We do not live in a neighborhood where kids are just out in the street or in backyards and can just hang out together. That's how I grew up, but that's not wher we live, there aren't even that many kids on our block. And both parents work FOH so we are a bit more structured about getting the kids together with the kids at school they like the most. Plus these days, even the K and 1st grade kids make their own playdates LOL! They have learned to give each other their parents' phone numbers and my kids ask me to call, so when I can I do and talk to the parents. We usually meet at a playground first, and it's even better when it means we get to know new parents we enjoy hanging out with.

So playdates are a way of socializing, but never the only way. If what you're doing works for you, if it ain't broke, don't fix it. Us, without playdates, there'd be very limited social time so we do them. Birthday parties are also a place where we end up making playdates too.
Anonymous
Your kids are in aftercare. This also may explain why you don't mind the homework situation that you hear SAHPs complain about because you don't ever deal with it. Different issues for different families depending on schedules. When would you have a playdate? 7pm?
Anonymous
Anonymous wrote:Your kids are in aftercare. This also may explain why you don't mind the homework situation that you hear SAHPs complain about because you don't ever deal with it. Different issues for different families depending on schedules. When would you have a playdate? 7pm?


My kids are in aftercare 3 days a week until 5:30. I still deal with homework.
Anonymous
I don't like the planning involved--or commitment to play dates---or having to drive and pick kids up, etc.

Fortunately- our neighborhood is filled with kids so they are very spontaneous-and can fit in even if only a short time is available. Both of my kids have friends that are very close by in the neighborhood. We also will sometimes meet up at the park, etc.

My older son has one close friend that is a short drive away and we usually trade off the day he doesn't have sports. They will go home with one another from school and then get picked up by the mom, etc.
Anonymous
Anonymous wrote:
Anonymous wrote:
Anonymous wrote:
Anonymous wrote:Whats the obsession with "dates" ? When We were kids we just ran around with the neighborhood kids. It was free and easy and so ideal. My working mom never stressed about which kid Id invite or what snacks to put out, whether she'd have to stay and awkwardly talk with the other mom. Ah, the 80s. Signed, born in 76


We all get it. The problem is that kids are all very over scheduled these days. Everything has to be planned. Even if you're not a parent of an overscheduled kid, chances are that most of your child's friends are over scheduled which makes it necessary to plan play dates.

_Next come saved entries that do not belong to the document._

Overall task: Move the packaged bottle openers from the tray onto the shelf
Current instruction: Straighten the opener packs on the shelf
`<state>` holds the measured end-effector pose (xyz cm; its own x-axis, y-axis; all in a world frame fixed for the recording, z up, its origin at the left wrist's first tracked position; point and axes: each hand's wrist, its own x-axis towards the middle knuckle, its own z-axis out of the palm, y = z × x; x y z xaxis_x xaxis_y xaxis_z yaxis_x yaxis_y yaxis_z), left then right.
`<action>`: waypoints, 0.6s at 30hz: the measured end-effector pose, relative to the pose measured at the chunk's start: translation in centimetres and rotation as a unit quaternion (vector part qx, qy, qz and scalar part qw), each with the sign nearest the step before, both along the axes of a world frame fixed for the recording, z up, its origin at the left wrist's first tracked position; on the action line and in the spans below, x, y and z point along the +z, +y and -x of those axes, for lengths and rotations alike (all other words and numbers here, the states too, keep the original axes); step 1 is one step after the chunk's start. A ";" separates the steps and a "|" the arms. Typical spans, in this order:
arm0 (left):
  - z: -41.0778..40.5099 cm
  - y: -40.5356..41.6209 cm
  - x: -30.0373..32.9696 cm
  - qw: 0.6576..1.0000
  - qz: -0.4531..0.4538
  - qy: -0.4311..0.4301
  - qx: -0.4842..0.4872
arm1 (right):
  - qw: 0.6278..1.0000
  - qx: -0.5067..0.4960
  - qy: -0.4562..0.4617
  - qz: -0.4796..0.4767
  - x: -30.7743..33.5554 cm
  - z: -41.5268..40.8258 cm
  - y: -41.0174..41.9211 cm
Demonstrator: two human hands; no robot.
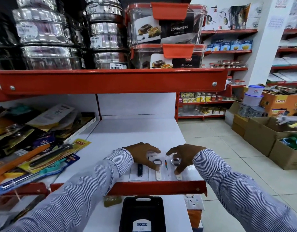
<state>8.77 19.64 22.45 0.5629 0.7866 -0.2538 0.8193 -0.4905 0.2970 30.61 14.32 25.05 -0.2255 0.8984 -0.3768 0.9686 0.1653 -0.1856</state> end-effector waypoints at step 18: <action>6.1 0.8 0.8 0.997 0.014 0.063 0.040 | 0.986 0.089 -0.139 0.017 2.4 3.7 -1.5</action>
<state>2.65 20.45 23.23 0.4606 0.8193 -0.3415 0.8873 -0.4149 0.2016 26.93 12.78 27.46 -0.2616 0.8397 -0.4759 0.9391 0.3353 0.0753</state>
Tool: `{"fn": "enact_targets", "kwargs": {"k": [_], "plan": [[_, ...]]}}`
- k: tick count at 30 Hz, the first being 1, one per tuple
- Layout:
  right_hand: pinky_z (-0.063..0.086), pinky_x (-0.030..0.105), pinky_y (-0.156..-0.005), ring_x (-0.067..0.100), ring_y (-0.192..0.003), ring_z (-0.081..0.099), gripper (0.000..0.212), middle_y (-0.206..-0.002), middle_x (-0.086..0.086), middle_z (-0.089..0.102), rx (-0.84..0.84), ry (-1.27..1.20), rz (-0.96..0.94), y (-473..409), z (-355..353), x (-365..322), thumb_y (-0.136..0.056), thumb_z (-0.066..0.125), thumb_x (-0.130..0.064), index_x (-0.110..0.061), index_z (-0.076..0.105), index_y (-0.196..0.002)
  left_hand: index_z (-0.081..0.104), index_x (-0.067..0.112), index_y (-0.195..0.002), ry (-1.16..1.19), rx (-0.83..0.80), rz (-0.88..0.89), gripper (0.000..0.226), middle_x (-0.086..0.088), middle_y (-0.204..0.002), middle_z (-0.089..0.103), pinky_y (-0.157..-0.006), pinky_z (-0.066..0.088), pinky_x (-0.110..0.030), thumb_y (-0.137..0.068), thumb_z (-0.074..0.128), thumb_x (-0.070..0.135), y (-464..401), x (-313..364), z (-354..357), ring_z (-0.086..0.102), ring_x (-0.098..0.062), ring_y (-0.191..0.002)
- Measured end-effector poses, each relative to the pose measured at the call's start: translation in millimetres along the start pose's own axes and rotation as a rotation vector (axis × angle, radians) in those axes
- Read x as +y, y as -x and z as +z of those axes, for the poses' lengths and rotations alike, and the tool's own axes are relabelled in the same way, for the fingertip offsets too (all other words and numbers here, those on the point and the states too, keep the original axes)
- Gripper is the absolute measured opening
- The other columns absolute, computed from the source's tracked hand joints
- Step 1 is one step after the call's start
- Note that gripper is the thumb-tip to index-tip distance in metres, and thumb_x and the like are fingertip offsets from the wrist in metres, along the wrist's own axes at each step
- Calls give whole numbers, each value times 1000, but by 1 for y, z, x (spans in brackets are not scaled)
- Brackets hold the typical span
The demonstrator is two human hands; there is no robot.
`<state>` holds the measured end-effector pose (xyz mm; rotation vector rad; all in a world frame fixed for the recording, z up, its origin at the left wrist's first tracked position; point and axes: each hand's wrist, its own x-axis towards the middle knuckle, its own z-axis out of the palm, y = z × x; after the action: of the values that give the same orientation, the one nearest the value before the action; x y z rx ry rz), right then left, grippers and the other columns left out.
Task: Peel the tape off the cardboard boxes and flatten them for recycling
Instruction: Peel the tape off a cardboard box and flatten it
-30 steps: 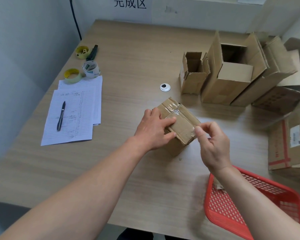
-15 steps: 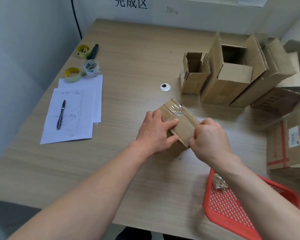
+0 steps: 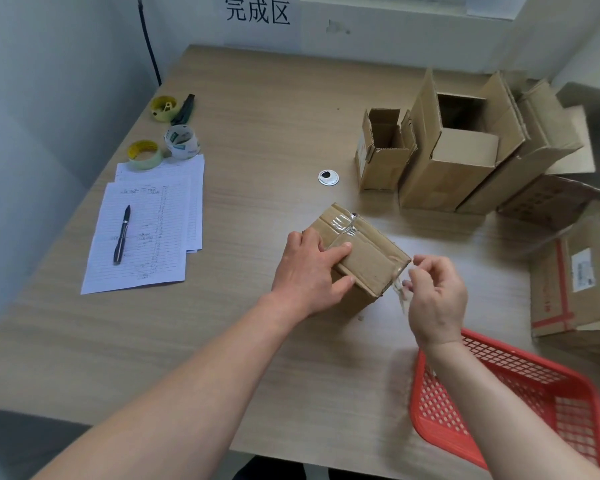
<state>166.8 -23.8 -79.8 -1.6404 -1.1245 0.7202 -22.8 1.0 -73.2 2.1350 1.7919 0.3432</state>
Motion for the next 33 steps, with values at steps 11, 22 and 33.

No it has to do with working parents. Most kids do not have a parent home after school to let them go off and play.

No the parents are home on the weekends but may not encourage the kids to play outside.


Because everyone works or is at daycare all week and no one knows each other. Plus parents make up for the lack of parenting they do all weekend by over-structuring sports and other activities all weekend long. They aren't home then either. Gone are the days of neighborhood knowing each other, kids playing outside, Moms gardening and Dads mowing. Where people stop by and say hi. Now we plan everything and pay people to take care of our homes/lawns so we can spend more money on more activities. THAT is being a good parent and family these days.